When something doesn’t go the way we think it should, we call it a problem–and we all have them.
Depending on your job, it might feel like most of your day is spent trying to solve problems and then you get home to even more to solve.
You might be trying to solve relationship problems that keep you struggling, agitated and on guard, preventing you from being fully opening to your partner.
The definition of a problem is a “matter or situation regarded as unwelcome or harmful and needing to be dealt with or overcome.”
And the way most of us deal with or overcome problems is to constantly think about them and mull them over until we’ve worked ourselves into an over-thinking frenzy–and there’s no solution in sight.
We’ve discovered that there’s no solution in sight because there’s no room for inspiration to appear. Our churning thoughts and expectations cloud over anything that can look like new thought.
As the two of us have looked differently at how to solve relationship problems and life issues in our lives over the last year, we’ve discovered that there is no such thing as a problem.
You might be saying right now–But wait, my problem is real!
Yes, life and relationship problems do look real and we’re not saying there aren’t situations where you do need to take action but to use an old phrase–a “problem” is in the eye of the beholder.
There’s the reality of the situation and then there’s what we make up about it.
Here’s what we mean about how to solve relationship problems…
Recently, Otto talked with a man who told him his wife had Alzheimers disease and he needed to make sure she had daytime care.
He told Otto, “This isn’t how I imagined my life was going to turn out”–but he didn’t seem miserable.
He didn’t look at this as a “problem” but it just is what is.
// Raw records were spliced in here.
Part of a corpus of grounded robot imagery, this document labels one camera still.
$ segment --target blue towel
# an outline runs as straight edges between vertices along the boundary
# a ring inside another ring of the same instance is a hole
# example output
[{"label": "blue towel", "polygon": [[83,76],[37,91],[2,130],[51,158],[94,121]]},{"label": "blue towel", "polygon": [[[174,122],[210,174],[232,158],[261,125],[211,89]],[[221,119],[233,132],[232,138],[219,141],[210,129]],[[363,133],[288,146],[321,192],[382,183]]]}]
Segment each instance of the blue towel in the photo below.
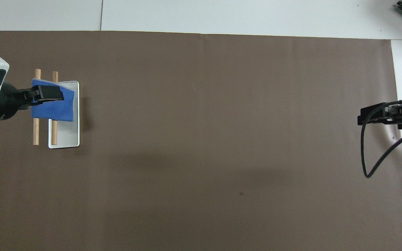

One of our favorite phrases is this…
“Life has a way of working out.”
We’ve seen it time and time again in our lives and in the lives of those we talk with.
A “solution” or new path will show itself if we allow it.
Awhile ago a woman told us her husband of 15 years had been having an affair and she’s come to realize that if he truly wants to be with the other woman, that’s what needs to happen.
It doesn’t mean that it isn’t hard or she’d prefer a different outcome but she seemed at peace with “what is.”
One of our favorite teachers is Byron Katie and she talks about “an imagined dangerous future” which is where our thinking usually goes when we perceive there’s a problem.
But it doesn’t have to be that way.
Yes, situations do come up and people close to us do act in ways we’d rather they not do but we don’t have to spin “an imagined dangerous future” around it.
In fact, if we don’t and allow the space for inspiration to occur to us, it just may turn out that it isn’t a problem after all.